For more information, including details on how to create user-defined roles and user-defined authorities, see the AIX V6 Advanced Security Features Redbook.
How Do I Set the Password Configuration Rules to Meet PCI DSS Requirements?
Perhaps this is a bit of a random question, but because my company works with a lot of organizations that have to be in compliance with the Payment Card Industry's Data Security Standards (PCI DSS), this was one of the questions I needed an answer to. The PCI DSS has the following requirements for password composition:
- Minimum length seven characters
- Must contain both alpha and numeric characters
- Must be changed every 90 days
- Cannot be re-used for four iterations
To ensure the password rules on your AIX servers meet these requirements, set the following:
- minlen = 7 (minimum length is seven characters)
- histsize = 4 (number of times a new password is required before a password can be reused)
- maxage = 12 (maximum number of weeks before a password is required to be changed)
- minalpha = 1 (minimum number of alphabetic characters the password must contain)
- minother = 1 (minimum number of non-alphabetic characters the password must contain)
- loginretries = 6 (number of times a password can be guessed before the account is locked)
The server-wide rules are kept in /etc/security/usr. However, these rules can also be overridden at the user level. This may be appropriate for some user accounts. For instance, you may want to require administrators to change their passwords more frequently than every 90 days. That way, if an administrator's password is compromised, there are fewer days when it can be abused. Or you may have process profiles that are connecting to the server. These accounts may have a longer period between password changes. This is usually only acceptable to auditors if there is a process to change these passwords at least annually. Beyond these two reasons, it is best to have the password rule requirements come from the global server configuration settings rather than the individual accounts so that composition rule changes can be more easily implemented. You can check to see whether any users have password rules specified by running the lsuser command and looking for password entries for each user account. There will be no entries if they are coming from the server settings.
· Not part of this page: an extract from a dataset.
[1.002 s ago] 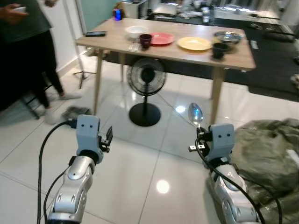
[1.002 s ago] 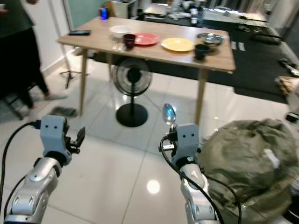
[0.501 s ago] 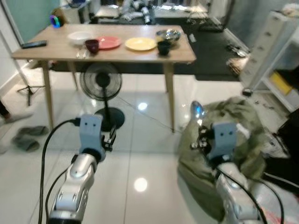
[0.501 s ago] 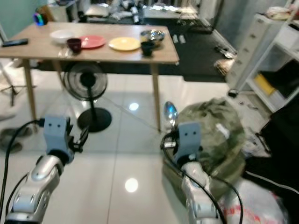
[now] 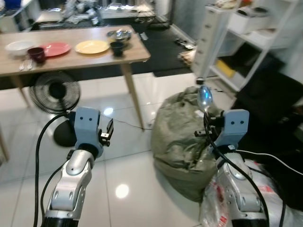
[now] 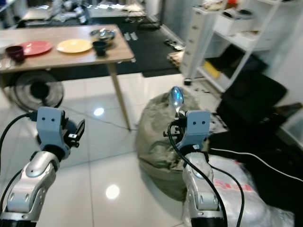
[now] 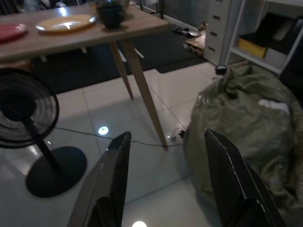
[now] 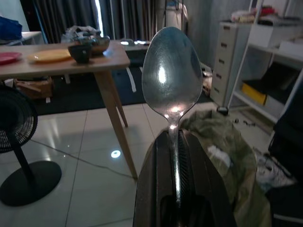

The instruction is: Setting the table

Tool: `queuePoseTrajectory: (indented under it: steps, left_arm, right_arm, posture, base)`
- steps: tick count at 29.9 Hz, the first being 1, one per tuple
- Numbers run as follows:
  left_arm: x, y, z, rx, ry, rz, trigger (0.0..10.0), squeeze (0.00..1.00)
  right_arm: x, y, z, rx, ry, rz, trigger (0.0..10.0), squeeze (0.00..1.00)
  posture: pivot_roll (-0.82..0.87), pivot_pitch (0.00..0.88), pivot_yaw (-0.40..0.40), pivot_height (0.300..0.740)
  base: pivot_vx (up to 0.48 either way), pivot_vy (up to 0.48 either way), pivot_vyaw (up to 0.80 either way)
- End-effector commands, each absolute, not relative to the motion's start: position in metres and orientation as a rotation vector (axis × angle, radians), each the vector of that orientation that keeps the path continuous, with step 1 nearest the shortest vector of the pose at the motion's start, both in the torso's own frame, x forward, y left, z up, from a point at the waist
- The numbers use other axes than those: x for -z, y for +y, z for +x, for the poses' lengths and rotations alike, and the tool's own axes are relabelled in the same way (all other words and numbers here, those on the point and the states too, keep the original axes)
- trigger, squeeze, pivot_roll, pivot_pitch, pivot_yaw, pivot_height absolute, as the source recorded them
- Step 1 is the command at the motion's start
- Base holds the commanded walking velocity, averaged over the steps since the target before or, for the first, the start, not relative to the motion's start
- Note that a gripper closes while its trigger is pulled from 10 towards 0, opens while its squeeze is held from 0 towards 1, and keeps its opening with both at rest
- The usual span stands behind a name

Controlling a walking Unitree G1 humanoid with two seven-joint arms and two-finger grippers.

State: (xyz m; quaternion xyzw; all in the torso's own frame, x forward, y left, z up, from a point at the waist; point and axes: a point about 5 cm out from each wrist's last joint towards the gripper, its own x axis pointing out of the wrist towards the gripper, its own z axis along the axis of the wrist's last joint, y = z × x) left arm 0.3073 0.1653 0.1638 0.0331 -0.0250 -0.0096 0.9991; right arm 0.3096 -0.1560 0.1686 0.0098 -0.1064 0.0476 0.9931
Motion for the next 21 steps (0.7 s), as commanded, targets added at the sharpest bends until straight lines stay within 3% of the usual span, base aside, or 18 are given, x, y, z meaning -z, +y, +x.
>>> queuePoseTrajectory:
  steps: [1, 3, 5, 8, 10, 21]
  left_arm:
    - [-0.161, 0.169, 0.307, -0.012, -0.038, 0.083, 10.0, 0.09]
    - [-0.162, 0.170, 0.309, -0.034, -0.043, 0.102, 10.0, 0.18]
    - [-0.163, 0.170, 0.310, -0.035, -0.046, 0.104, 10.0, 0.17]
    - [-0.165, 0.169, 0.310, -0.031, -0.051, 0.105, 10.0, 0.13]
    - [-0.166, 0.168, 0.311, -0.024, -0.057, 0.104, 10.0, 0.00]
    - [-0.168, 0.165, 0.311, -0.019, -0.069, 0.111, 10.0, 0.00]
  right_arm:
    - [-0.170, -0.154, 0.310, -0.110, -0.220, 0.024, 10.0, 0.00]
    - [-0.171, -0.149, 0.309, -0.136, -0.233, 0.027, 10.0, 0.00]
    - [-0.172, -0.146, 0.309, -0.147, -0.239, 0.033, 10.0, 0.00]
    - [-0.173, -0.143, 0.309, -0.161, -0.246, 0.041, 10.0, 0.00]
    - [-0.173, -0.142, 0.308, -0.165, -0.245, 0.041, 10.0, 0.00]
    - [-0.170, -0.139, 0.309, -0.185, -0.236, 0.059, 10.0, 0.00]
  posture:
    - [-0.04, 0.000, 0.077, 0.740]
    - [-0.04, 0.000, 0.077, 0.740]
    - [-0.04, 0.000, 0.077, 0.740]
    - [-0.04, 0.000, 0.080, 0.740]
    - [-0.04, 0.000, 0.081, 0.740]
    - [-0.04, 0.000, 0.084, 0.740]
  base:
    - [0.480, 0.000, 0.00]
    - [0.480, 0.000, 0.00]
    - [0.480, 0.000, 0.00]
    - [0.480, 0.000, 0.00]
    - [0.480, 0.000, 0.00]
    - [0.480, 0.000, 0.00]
Also, just because these are the requirements for PCI, this is not necessarily the entire list of values you might want to specify for your password rules or the values your organization's security policy requires. For example, some standards are starting to recommend a minimum length of eight characters to meet security best practices for password composition.
Clear Now?
I hope that this article has been helpful in answering some of your AIX security questions.